Apart from these questions, are there cultural traits that spread along these linguistic paths? Pottery (not yet fully investigated in this light) might show some interesting common properties, assuming that pottery was invented before the dispersal. There is also the question of sacred kingship as found in West Africa (e.g. the Oba of Benin).

The stages of the Egyptian language are as follows: Old, Middle, Late, Coptic.

So much about the natural features of this group of languages.

What about the distinctive Egyptian writing system, commonly known as hieroglyphic? Egyptian writing is a mixture of phonetic, determinative, and ideographic elements. The matter is complicated by biliteral and triliteral signs. The example of mer (pyramid) was noted. The key to this complex task of interpretation was given by Jean-Francois Champollion in 1822.

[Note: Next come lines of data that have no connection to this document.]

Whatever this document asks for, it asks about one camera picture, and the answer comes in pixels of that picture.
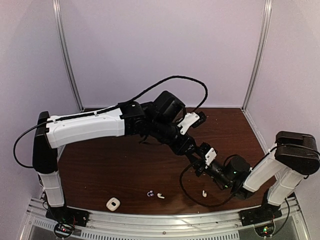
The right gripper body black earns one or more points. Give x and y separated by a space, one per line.
200 167

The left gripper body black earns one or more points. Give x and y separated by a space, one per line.
162 132

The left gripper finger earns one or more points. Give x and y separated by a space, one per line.
194 160
199 149

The purple earbud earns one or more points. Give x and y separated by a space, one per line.
150 193

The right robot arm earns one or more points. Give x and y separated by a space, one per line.
293 157

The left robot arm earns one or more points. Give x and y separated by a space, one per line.
164 119

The cream white charging case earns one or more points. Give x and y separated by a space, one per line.
113 204

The white earbud right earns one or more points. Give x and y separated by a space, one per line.
204 194

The white earbud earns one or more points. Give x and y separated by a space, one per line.
160 196
204 194

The white earbud left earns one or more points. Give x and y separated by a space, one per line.
160 196

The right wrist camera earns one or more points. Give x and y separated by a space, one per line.
207 152

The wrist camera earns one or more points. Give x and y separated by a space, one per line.
207 152
191 119

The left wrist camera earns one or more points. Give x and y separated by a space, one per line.
191 119

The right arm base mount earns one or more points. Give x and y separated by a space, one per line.
262 218

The front aluminium rail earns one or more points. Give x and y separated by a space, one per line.
220 225

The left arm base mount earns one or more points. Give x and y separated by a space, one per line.
66 219

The right aluminium frame post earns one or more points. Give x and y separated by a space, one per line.
263 36

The aluminium frame post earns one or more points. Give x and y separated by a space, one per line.
65 54
263 36

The left aluminium frame post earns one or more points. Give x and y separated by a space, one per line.
65 54

At their finest, hieroglyphs have a beauty and clarity that makes them works of art in all but name. Indeed the transition from hieroglyph to art is a gradual one.

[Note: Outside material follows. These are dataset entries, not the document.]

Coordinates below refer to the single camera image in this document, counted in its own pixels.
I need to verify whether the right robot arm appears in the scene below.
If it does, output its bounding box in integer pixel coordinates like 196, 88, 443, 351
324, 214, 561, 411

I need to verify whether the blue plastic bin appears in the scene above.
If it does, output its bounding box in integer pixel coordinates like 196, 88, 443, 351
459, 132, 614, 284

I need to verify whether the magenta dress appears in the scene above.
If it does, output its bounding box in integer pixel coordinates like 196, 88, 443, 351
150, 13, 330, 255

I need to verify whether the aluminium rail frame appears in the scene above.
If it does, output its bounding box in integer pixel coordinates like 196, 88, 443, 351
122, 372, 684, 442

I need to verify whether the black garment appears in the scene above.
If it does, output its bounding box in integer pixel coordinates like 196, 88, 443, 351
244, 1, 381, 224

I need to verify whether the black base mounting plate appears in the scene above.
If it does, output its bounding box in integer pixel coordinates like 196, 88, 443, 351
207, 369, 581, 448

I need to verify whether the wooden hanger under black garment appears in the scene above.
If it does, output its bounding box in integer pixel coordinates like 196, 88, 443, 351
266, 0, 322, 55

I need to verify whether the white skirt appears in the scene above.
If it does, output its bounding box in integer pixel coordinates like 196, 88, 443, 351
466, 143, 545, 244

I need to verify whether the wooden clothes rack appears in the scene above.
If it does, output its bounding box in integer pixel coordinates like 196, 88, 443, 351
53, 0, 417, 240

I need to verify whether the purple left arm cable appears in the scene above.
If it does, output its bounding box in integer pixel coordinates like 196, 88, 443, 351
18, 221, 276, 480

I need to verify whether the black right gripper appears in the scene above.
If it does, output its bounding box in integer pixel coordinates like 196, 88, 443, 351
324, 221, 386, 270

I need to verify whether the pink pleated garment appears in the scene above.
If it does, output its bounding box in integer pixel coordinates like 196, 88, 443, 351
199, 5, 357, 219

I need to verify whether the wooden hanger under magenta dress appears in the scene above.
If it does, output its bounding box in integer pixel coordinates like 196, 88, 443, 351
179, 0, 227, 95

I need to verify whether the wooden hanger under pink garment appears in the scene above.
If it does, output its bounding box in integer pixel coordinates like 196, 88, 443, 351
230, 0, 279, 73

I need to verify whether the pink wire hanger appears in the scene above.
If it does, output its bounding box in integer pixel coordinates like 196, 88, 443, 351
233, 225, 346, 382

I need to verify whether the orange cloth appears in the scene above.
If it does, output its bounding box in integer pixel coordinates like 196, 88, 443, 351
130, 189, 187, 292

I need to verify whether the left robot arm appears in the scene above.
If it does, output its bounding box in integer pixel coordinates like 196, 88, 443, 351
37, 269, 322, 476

5) At the outset we said something about the origins of pharaonic Egypt. What of its legacy?

A. Coptic. By tradition the founding of Christianity in Egypt is due to the missionary work of St. Mark in Alexandria. In some instances, Coptic (written in a modified Greek script) preserves the original vowels, which were not written in hieroglyphic. A considerable number of gnostic Christian documents have survived (e.g. the Nag Hammadi finds). The stylized mummy portraits of Roman times contributed to the emergence of icons. Institutionally monasticism is the greatest contribution of Coptic Christianity. There may be some remote connection with the organization of pharaonic temples. Generally, though, the Copts were unappreciative of their pharaonic heritage: some monks deliberately defaced murals and sculptures of earlier times, as survivals of “pagan superstition.”

B. Islamic. The Arab conquest in the 640s yielded an uneasy coexistence with Coptic Christianity. According to Okasha El Daly, a contemporary Egyptian researcher based in London, progress was made by Muslim scholars in Egypt and elsewhere from the 9th century C.E. onwards In this writer’s view the first known attempts at deciphering Egyptian hieroglyphs were made by Dhul-Nin al-Misri and In Wahshiyya in the 9th century, who were able to gain some understanding of what was written in the ancient Egyptian hieroglyphs, by relating them to the contemporary Coptic language. Abdul Latif al-Baghdadi, a teacher at Cairo’s Al-Azhar University in the 13th century, wrote detailed descriptions of ancient Egyptian monuments, Similarly, the 15th-century Egyptian historian al-Maqrizi produced detailed accounts of Egyptian antiquities. [In Dynes’ view, this is exciting research, which will go far to redress the balance. Yet some claims may be a little overenthusiastic.]

C, The hermetic tradition. This is a largely fantastic European elaboration of Egyptian wisdom based on speculative interpretations of the hieroglyphs, set against the background of the Corpus Hermeticum, ostensibly written by the sage Hermes Trismegistus in early times. In principle this approach was demolished by Champollion's decipherment of 1822. Yet something of the hermetic approach survives in the modern fashion for pyramidology, a series of speculative interpretations of the pyramids.

D. Influence on ancient Israel. In the Hebrew bible Egypt figures as a negative role model: the bondage from which one must free oneself. Yet modern scholarship has questioned the historicity of the exodus story. Egypt did, however, anticipate monotheism with Akhenaten in the mid-14th century B.C.E. A new analysis of Egyptian religion, currently underway, may recast the problem.

E. Influence on Greece. In three massive volumes (so far) of “Black Athena,” Martin Bernal has questioned the conventional view of ancient Greece as autonomous and self-generating, an approach that is encapsulated in such phrases as “the Greek miracle.” Bernal believes that Egypt made an enormous contribution to Greece. In all likelihood, time constraints will prevent us from returning to this important matter in class. See, however, my paper above: "Greece, Egypt, and the Near East."